Other important things

My script was running during a few of hours with no problem at a gridengine. I just restarted it and it's running again, from the same point it stopped. My idea is that MySQL server was really away for a while during the night.

Discussion from IRC

#wikimedia-cloud
<Urbanecm> Hello, do we have an evidence of outages of labsdb replicas available from toolsforge?
<bd808> Urbanecm: not that I've heard. Do you have specifics?
<chasemp> I just connected to enwiki using a Tool I own Urbanecm
* ggp (~ggp@unaffiliated/ggp) has joined
<Urbanecm> Ok, I be specific. My script ended with MySQL server has gone away this night. It was making some queries like select page_title from page where page_namespace=14 and page_is_redirect=0 and page_title like "Alba_roku%"; (the part after "Alba_roku" differs in each query) and renaming those categories by Pywikibot. 
<Urbanecm> Complete stderr is at ~urbanecm/tayari.err 
<Urbanecm> My code is at ~urbanecm/Documents/cswiki/tayari/script.py
<Urbanecm> Any other info needed from me?
<bd808> Urbanecm: could you file a phabricator task? Chase and I are in a meeting right now and may forget otherwise
<Urbanecm> Sure.

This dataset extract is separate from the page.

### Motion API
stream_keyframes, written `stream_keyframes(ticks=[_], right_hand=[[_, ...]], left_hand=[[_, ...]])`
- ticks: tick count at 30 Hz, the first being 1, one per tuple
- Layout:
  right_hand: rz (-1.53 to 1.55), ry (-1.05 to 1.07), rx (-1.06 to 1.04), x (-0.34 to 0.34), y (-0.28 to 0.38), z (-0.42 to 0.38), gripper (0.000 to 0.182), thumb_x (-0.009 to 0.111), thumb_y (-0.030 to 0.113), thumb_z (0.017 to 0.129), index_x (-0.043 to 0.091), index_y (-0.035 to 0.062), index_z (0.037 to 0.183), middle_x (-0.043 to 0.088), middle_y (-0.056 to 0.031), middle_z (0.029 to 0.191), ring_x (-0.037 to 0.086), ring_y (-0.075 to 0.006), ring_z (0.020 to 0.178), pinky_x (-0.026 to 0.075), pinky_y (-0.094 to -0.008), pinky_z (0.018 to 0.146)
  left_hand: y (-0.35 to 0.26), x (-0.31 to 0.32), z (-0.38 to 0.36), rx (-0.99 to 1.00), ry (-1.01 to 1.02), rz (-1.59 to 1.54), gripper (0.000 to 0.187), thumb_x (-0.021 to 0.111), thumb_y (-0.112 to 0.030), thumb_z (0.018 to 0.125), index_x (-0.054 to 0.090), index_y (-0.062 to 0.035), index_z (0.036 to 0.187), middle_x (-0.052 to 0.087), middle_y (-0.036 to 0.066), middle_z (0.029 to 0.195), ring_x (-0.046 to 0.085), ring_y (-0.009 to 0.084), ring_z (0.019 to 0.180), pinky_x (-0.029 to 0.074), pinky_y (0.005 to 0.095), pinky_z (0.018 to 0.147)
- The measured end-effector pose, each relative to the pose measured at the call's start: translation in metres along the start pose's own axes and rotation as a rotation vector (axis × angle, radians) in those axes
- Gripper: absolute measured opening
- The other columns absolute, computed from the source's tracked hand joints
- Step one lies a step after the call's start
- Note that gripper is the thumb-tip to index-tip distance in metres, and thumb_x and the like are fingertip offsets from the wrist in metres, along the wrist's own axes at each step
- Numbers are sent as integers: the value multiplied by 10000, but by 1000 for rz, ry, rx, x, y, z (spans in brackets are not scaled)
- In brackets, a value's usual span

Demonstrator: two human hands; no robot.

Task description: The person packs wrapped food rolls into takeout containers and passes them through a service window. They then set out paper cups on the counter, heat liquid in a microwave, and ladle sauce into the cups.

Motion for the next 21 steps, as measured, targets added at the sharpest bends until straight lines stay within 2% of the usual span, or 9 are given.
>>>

Should I assign somebody (you/Chase) to the task?

Thank you for any help,

Martin Urbanec

Event Timeline

Restricted Application added a subscriber: Aklapper. · View Herald Transcript

Just a note: Outage is almost out of chance, as it failed with the same backtrace for the second time as I run the script the second time as I said... Just for now I'll restart it again to make it do some next renaming and wait for any help here as I dont know where could be my mistake...

db.connect('cswiki') would connect to labsdb1001. 'MySQL server has gone away' can mean many different things, but ultimately means that the client unexpectedly lost communication with the server.

@Urbanecm can you try to run the same script using the new database servers instead of labsdb1001?

@Urbanecm can you try to run the same script using the new database servers instead of labsdb1001?

I came here to make this same suggestion fwiw.

Thanks. I didnt find the way, but I really will examine the new DB servers later! This was just a single purpose script for one-time maintenance-related task, it does not make sense to rewrite it as resetting connection before all queries helped.